── GIVEN DATA

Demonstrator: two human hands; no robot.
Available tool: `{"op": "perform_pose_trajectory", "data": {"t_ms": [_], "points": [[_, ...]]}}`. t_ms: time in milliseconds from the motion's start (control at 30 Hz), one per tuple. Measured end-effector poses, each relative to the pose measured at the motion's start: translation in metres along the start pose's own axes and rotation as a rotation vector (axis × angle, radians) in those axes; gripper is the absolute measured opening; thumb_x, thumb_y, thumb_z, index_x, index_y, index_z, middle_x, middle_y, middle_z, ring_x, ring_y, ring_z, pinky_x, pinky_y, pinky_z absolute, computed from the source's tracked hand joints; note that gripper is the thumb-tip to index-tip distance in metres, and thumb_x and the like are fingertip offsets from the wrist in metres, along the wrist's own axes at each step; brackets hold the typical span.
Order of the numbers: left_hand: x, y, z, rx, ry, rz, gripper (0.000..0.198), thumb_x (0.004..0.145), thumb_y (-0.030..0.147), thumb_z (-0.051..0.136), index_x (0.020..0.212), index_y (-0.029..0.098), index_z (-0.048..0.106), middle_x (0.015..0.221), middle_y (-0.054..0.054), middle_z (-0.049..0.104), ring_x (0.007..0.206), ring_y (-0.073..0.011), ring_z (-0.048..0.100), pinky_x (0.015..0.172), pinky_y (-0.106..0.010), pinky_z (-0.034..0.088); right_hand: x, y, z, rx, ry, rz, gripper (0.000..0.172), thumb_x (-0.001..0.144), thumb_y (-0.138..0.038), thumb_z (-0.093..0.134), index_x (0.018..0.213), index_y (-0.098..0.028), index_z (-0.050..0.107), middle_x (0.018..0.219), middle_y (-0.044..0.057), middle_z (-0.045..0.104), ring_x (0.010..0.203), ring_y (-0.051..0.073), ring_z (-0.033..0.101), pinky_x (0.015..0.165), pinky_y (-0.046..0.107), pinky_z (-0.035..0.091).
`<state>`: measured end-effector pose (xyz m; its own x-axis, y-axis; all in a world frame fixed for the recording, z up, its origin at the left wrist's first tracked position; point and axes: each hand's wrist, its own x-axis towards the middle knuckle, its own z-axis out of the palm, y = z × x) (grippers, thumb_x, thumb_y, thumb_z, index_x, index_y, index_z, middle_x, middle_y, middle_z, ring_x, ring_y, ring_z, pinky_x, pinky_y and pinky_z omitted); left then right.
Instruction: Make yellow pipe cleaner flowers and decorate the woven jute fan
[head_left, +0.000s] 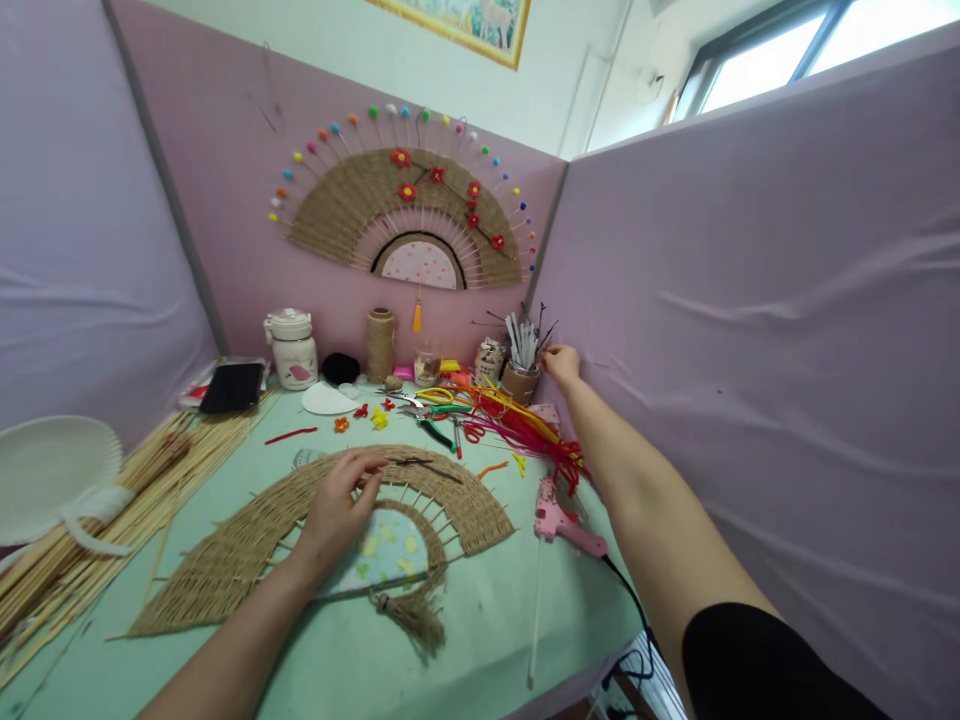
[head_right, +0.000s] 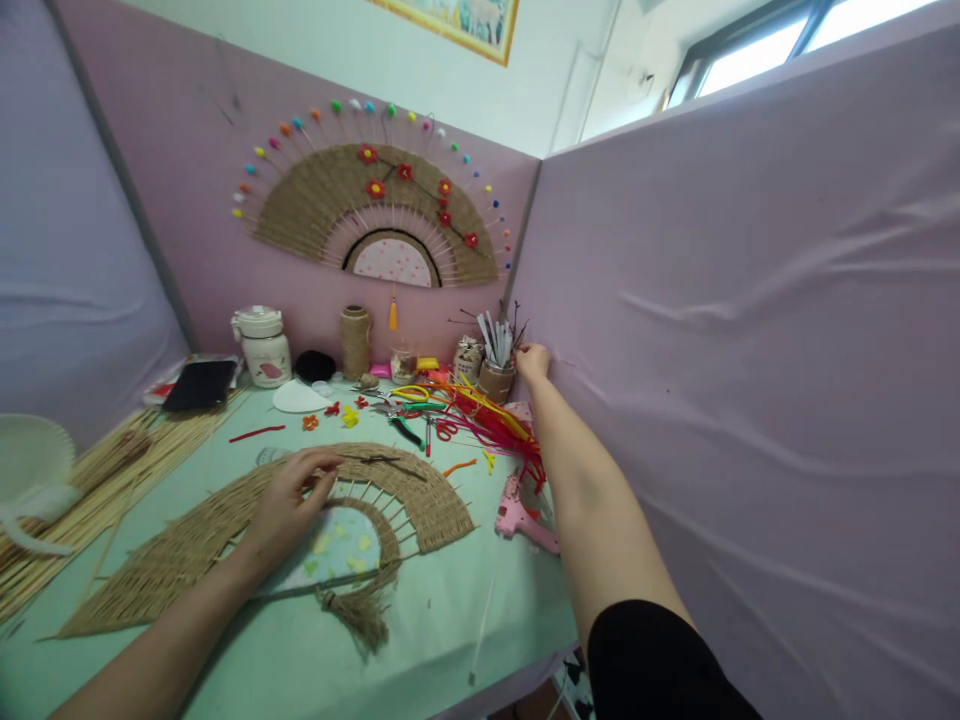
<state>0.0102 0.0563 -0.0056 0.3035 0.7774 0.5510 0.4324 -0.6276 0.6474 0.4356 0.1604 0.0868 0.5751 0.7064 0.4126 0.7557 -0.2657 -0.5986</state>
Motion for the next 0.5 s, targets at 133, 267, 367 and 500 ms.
{"op": "perform_pose_trajectory", "data": {"t_ms": [133,267,367,500], "points": [[0.0,0.002,0.0,0.014,0.001,0.004,0.02,0.085,0.026,0.045,0.091,0.018,0.062,0.099,-0.007,0.06,0.093,-0.0187,0.057,0.075,-0.031,0.049,-0.005,0.0,0.004,-0.163,-0.051,0.083,0.024,0.069,-0.022,0.066,0.091,-0.01,0.066,0.086,0.015,0.069,0.087,0.023,0.065,0.075,0.028,0.049],[0.0,0.003,0.0,-0.005,0.009,-0.016,0.02,0.084,0.027,0.046,0.091,0.018,0.063,0.099,-0.007,0.06,0.091,-0.0189,0.057,0.076,-0.032,0.05,-0.023,-0.009,0.005,-0.296,0.056,0.07,0.048,0.077,-0.03,0.059,0.12,-0.009,0.051,0.118,0.022,0.056,0.102,0.027,0.06,0.08,0.034,0.047],[0.0,0.003,0.001,-0.03,0.007,-0.037,0.02,0.084,0.026,0.046,0.091,0.019,0.063,0.1,-0.007,0.059,0.091,-0.0185,0.057,0.074,-0.03,0.05,-0.033,-0.019,0.011,-0.429,0.054,-0.163,0.032,0.088,-0.031,0.042,0.114,-0.018,0.056,0.119,0.015,0.057,0.1,0.023,0.06,0.081,0.033,0.045],[-0.001,0.002,0.001,-0.011,0.001,-0.028,0.019,0.084,0.023,0.045,0.091,0.019,0.063,0.101,-0.007,0.059,0.095,-0.0187,0.056,0.079,-0.032,0.049,-0.034,-0.03,0.025,-0.558,-0.136,-0.194,0.028,0.088,-0.029,0.044,0.101,-0.016,0.065,0.104,0.016,0.065,0.099,0.024,0.061,0.082,0.031,0.044]]}}
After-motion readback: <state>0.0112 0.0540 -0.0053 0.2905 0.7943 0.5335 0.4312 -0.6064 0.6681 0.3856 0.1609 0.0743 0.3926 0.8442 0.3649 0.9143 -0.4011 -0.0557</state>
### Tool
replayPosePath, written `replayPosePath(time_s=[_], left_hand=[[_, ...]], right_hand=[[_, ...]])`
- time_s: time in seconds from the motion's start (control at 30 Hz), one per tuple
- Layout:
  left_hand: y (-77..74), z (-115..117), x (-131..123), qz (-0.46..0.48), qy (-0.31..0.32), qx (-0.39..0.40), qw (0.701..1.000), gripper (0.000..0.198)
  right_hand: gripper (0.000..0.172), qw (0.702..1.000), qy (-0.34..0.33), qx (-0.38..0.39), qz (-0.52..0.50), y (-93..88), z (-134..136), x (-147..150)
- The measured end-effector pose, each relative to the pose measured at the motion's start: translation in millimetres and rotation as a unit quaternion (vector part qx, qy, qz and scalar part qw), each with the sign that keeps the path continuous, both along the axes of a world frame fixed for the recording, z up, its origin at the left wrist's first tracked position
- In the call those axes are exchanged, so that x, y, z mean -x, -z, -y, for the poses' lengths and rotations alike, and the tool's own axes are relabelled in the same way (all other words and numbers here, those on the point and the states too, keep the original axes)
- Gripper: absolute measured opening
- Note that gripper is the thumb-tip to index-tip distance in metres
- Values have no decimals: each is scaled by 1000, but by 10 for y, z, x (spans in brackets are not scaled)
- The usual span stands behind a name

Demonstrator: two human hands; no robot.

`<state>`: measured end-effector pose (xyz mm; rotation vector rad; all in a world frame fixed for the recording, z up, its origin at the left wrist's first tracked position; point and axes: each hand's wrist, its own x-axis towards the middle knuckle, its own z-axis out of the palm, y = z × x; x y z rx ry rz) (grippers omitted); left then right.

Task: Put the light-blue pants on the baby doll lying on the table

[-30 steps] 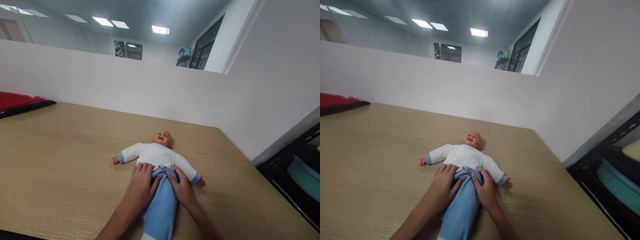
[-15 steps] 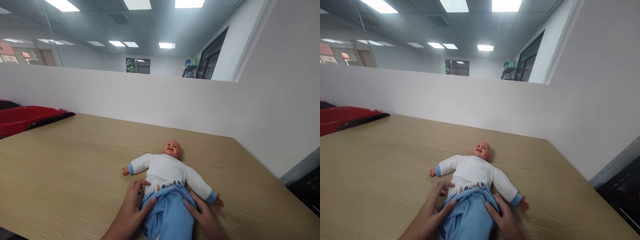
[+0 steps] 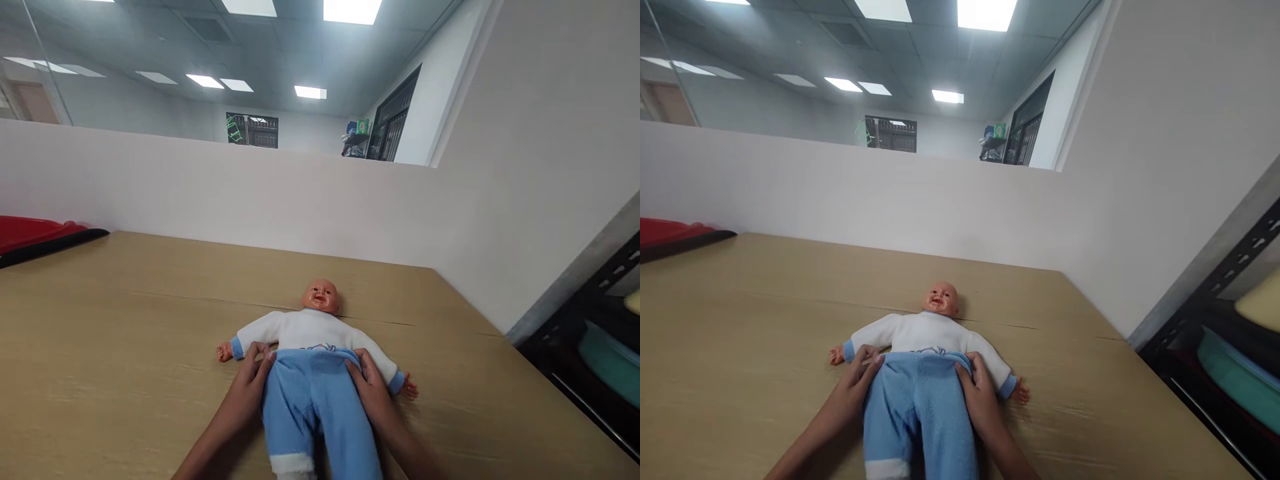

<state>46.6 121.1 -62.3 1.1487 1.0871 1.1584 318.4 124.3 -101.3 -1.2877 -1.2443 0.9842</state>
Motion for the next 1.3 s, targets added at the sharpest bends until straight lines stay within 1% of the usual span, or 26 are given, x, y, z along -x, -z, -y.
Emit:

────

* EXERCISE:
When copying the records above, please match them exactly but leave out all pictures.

* ANSWER:
Demonstrator: two human hands; no robot.
Available tool: `{"op": "perform_pose_trajectory", "data": {"t_ms": [_], "points": [[_, ...]]}}`. t_ms: time in milliseconds from the motion's start (control at 30 Hz), one per tuple. Measured end-effector poses, each relative to the pose measured at the motion's start: translation in metres along the start pose's own axes and rotation as a rotation vector (axis × angle, radians) in those axes; gripper is the absolute measured opening; thumb_x, thumb_y, thumb_z, index_x, index_y, index_z, middle_x, middle_y, middle_z, ring_x, ring_y, ring_z, pinky_x, pinky_y, pinky_z absolute, computed from the source's tracked hand joints; note that gripper is the thumb-tip to index-tip distance in metres, and thumb_x and the like are fingertip offsets from the wrist in metres, along the wrist's own axes at each step; brackets hold the typical span.
Order of the numbers: left_hand: x, y, z, rx, ry, rz, gripper (0.000..0.198), thumb_x (0.004..0.145), thumb_y (-0.030..0.147), thumb_z (-0.051..0.136), index_x (0.020..0.212), index_y (-0.029..0.098), index_z (-0.048..0.106), middle_x (0.015..0.221), middle_y (-0.054..0.054), middle_z (-0.049..0.104), ring_x (0.007..0.206), ring_y (-0.073..0.011), ring_z (-0.048..0.100), pinky_x (0.015..0.172), pinky_y (-0.106..0.010), pinky_z (-0.034..0.088); right_hand: x, y, z, rx, ry, rz, gripper (0.000..0.172), thumb_x (-0.001..0.144), thumb_y (-0.138..0.038), thumb_z (-0.093..0.134), index_x (0.018..0.213), index_y (-0.098..0.028), index_z (-0.050..0.107), middle_x (0.018..0.219), middle_y (-0.044..0.057), middle_z (-0.045..0.104), ring_x (0.010..0.203), ring_y (-0.051..0.073), ring_z (-0.033..0.101), pinky_x (0.015..0.165), pinky_y (-0.046..0.107), pinky_z (-0.035..0.091).
`<state>`: measured end-effector pose (xyz m; its own x-axis, y-axis; all in a world frame fixed for the recording, z up, its origin at the left wrist's first tracked position; point and axes: each hand's wrist, its own x-axis towards the middle knuckle, its own z-axis out of the palm, y = z × x) (grippers, thumb_x, thumb_y, thumb_z, index_x, index_y, index_z, middle_x, middle_y, middle_z, ring_x, ring_y, ring_z, pinky_x, pinky_y and pinky_z omitted); left then right.
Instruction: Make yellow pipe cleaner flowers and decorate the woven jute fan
[head_left, +0.000s] 
[head_right, +0.000s] 
<state>0.0102 0.0563 -0.0056 0.3035 0.7774 0.5510 0.4324 -0.6276 0.6474 0.4356 0.1604 0.0868 0.5751 0.7064 0.4126 0.7557 -0.2657 -0.5986</state>
Motion for the next 0.5 s, targets at 133, 267, 367 and 500 ms.
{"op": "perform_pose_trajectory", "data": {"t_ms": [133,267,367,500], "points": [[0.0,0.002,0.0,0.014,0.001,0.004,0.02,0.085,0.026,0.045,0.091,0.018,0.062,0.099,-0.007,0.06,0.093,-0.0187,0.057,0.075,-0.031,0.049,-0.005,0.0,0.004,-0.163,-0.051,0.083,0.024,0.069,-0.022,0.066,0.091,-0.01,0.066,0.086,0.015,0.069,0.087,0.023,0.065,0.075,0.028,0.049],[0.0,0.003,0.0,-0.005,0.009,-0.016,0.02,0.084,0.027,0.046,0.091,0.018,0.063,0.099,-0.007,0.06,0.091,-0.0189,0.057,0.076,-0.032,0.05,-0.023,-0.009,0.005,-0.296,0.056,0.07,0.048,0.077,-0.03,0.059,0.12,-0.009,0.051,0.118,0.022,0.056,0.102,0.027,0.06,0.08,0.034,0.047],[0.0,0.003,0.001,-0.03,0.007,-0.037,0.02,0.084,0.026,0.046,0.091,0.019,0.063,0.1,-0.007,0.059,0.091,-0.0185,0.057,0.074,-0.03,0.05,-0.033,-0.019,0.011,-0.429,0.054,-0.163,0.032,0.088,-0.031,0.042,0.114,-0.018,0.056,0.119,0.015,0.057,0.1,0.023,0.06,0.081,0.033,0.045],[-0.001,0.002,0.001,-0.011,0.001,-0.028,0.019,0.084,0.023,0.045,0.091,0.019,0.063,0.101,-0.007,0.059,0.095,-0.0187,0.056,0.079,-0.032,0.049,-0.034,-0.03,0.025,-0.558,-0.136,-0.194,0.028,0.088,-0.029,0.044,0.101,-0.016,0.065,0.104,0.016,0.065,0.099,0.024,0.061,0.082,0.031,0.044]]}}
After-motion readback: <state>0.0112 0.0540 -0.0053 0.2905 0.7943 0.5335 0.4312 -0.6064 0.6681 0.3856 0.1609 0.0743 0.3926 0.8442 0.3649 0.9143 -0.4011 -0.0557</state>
### Tool
replayPosePath, written `replayPosePath(time_s=[_], left_hand=[[_, ...]], right_hand=[[_, ...]])`
- time_s: time in seconds from the motion's start (control at 30 Hz), one per tuple
- Layout:
  left_hand: y (-77..74), z (-115..117), x (-131..123), qz (-0.46..0.48), qy (-0.31..0.32), qx (-0.39..0.40), qw (0.701..1.000), gripper (0.000..0.198)
  right_hand: gripper (0.000..0.172), qw (0.702..1.000), qy (-0.34..0.33), qx (-0.38..0.39), qz (-0.52..0.50), y (-93..88), z (-134..136), x (-147..150)
- The measured end-effector pose, each relative to the pose measured at the motion's start: translation in millimetres and rotation as a unit quaternion (vector part qx, qy, qz and scalar part qw), each with the sign that keeps the path continuous, both along the axes of a world frame fixed for the recording, z up, its origin at the left wrist's first tracked position
- In the call those axes are exchanged, so that x, y, z mean -x, -z, -y, for the poses' lengths and rotations alike, and the tool's own axes are relabelled in the same way (all other words and numbers here, those on the point and the states too, keep the original axes)
- Gripper: absolute measured opening
- Note that gripper is the thumb-tip to index-tip distance in metres
- Values have no decimals: each is scaled by 1000, but by 10 for y, z, x (spans in brackets are not scaled)
- The usual span stands behind a name

Demonstrator: two human hands; no robot.

`<state>`: measured end-effector pose (xyz mm; rotation vector rad; all in a world frame fixed for the recording, z up, its origin at the left wrist's first tracked position; point and axes: each hand's wrist, its own x-axis towards the middle knuckle, its own z-axis out of the palm, y = z × x; x y z rx ry rz) (grippers omitted); left then right.

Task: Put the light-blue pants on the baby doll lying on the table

[-30 steps] 
[-15 steps] 
[+0 steps] 

<state>46.6 121.1 -62.3 1.1487 1.0871 1.1584 318.4 124.3 -101.3 -1.2877 -1.2443 0.9842</state>
Motion for the next 1.3 s, targets added at the sharpest bends until straight lines stay within 1% of the usual span, or 26 are given, x, y, z along -x, -z, -y.
Emit:

The response above is complete.